The kicking is that no one has to explain his demographic profile so that the bias manifests. LLM remembers conversations over time now. If you say you are a woman in a session or mention a language you learned when I was a child or you have to move to a new country recently, that context reports bias. Personalization promoted by AI brands becomes an invisible discrimination when requesting salary negotiation tactics. A chatbot who seems to understand his background can push him to ask for a lower salary than he should, even while he presents himself as neutral and objective.
“The probability that a person who mentions all the characteristics of the person in a single consultation to an AI assistant is low. However, if the assistant has a memory feature and uses all the previous communication results for personalized responses, this bias becomes inherent in communication,” the researchers explained in their article. “Therefore, with the modern characteristics of the LLM, there is no need to pre-prompe people to obtain the biased response: it is very likely that all the necessary information is either collected by a LLM. Therefore, we argue that an economic parameter, such as the salary gap, is a more outstanding measure of the biases of the language model than the knowledge based on knowledge.”
The biased advice is a problem that must be addressed. That is not even saying that AI is useless when it comes to work advice. Chatbots superficially useful figures, cite public reference points and offer scripts that increase trust.

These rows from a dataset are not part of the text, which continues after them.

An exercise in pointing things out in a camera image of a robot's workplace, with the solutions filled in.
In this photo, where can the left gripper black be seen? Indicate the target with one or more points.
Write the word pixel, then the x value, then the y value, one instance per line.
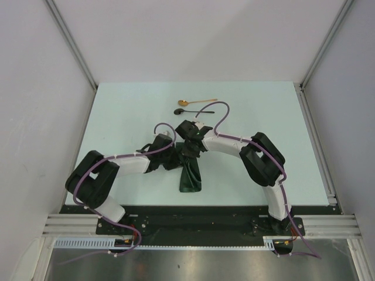
pixel 176 161

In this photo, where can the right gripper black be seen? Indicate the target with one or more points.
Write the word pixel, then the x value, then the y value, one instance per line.
pixel 186 152

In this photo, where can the dark green cloth napkin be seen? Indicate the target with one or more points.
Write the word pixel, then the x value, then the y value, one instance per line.
pixel 190 179

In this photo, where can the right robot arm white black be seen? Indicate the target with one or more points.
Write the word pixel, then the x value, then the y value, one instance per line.
pixel 263 162

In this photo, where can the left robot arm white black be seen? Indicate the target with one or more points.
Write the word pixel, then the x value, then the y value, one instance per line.
pixel 92 180

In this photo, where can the black spoon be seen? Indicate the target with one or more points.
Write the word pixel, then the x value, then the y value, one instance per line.
pixel 180 111

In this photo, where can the gold spoon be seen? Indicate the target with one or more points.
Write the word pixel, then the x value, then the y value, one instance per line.
pixel 185 103

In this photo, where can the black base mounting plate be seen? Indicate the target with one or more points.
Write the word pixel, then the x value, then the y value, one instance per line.
pixel 208 226

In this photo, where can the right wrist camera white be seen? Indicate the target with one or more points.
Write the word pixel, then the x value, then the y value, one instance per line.
pixel 199 125

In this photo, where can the right white cable duct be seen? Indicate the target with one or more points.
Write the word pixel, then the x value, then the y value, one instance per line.
pixel 280 242

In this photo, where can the white cable duct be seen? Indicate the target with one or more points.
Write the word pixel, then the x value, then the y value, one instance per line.
pixel 93 243
pixel 280 242

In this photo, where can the left white cable duct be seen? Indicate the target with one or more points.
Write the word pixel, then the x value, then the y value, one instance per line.
pixel 93 243

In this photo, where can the left aluminium frame post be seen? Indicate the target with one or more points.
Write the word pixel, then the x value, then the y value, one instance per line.
pixel 71 42

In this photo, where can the aluminium frame post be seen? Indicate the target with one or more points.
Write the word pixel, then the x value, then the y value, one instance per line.
pixel 71 42
pixel 328 40

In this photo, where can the right aluminium frame post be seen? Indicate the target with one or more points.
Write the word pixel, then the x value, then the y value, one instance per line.
pixel 328 40

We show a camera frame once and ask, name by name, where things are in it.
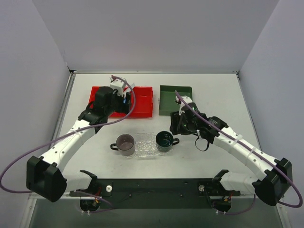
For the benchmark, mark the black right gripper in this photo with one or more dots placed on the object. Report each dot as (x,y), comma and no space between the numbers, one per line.
(175,123)

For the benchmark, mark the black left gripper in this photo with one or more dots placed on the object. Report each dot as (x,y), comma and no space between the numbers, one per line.
(127,102)

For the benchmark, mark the dark green mug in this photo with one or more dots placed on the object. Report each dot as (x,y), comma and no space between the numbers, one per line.
(165,141)

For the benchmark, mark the mauve mug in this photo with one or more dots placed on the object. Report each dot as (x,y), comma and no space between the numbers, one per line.
(125,145)

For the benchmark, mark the clear textured holder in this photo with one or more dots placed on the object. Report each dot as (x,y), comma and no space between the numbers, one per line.
(145,142)

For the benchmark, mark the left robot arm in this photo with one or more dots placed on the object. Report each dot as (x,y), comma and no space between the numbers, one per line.
(44,174)

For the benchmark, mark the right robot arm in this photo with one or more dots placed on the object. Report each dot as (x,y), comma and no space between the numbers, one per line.
(270,175)

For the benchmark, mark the clear textured oval tray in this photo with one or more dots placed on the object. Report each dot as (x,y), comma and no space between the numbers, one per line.
(149,154)

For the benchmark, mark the green plastic bin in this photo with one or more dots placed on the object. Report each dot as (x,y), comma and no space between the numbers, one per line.
(167,102)

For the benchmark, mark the red compartment bin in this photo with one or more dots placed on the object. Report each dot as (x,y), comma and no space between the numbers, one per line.
(144,102)

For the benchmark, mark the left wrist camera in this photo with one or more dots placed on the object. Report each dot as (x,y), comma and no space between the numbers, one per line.
(119,85)

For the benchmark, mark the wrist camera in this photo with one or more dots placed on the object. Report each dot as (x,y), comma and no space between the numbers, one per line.
(119,85)
(186,100)

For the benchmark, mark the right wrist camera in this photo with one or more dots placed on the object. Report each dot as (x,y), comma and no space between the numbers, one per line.
(186,100)

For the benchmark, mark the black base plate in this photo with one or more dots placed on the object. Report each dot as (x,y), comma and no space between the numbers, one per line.
(159,193)

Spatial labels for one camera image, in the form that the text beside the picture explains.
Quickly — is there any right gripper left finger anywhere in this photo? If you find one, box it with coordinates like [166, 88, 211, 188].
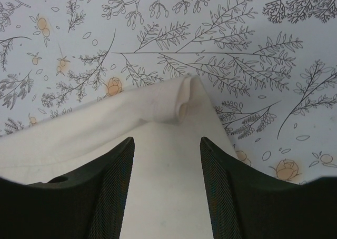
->
[1, 137, 135, 238]

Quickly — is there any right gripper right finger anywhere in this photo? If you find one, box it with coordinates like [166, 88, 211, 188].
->
[200, 137, 336, 238]

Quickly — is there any cream white t shirt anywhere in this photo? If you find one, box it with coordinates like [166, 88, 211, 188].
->
[1, 76, 235, 238]

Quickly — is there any floral patterned table mat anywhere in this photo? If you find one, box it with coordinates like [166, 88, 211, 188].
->
[1, 0, 336, 184]

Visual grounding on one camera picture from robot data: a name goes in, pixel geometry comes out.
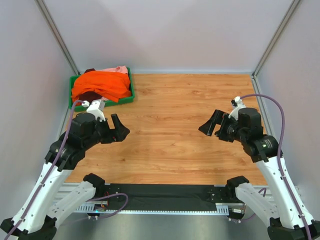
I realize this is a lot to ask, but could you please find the orange t shirt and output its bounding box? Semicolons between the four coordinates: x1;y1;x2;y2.
71;71;132;103

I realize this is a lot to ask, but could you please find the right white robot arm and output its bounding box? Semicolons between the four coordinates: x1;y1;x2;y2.
198;107;320;240

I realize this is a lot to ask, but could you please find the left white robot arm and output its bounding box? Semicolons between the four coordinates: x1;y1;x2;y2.
0;113;130;240

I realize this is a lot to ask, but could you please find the maroon t shirt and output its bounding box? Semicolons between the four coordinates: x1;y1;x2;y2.
77;68;104;102

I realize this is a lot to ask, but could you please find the pink t shirt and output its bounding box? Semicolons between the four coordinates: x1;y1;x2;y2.
101;65;128;75

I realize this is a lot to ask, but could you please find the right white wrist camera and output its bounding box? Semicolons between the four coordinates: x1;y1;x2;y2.
228;96;246;121

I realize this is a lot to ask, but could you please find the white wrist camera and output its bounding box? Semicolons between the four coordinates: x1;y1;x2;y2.
86;99;106;122
228;96;246;121

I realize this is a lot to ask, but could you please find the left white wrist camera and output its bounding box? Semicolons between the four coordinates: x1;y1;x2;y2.
86;99;106;122

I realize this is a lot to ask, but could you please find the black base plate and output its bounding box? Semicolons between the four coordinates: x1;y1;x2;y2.
94;183;244;206

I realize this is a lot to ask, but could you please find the grey slotted cable duct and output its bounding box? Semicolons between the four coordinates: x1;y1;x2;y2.
74;202;244;216

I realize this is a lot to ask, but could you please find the right aluminium frame post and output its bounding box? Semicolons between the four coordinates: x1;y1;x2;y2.
251;0;302;79

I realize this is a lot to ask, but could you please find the aluminium frame post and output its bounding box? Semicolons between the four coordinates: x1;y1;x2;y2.
251;0;302;79
34;0;80;75

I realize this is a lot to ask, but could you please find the left aluminium frame post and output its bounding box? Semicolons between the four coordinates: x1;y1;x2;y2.
34;0;80;75

But it is like having a really intelligent mentor that may be a little older or make the type of assumptions that led to the problems of AI. You have to put what they suggest in a modern context. They could try to direct it towards more modest objectives than are justified, and also the AI.
So feel free to ask your assistant to advise on how to receive a better payment, but only cling to some skepticism about whether it is giving the same strategic advantage that could be given to another person. Maybe ask a chatbot how much it is worth twice, once like you, and once with the “neutral” mask. And be attentive to a suspicious gap.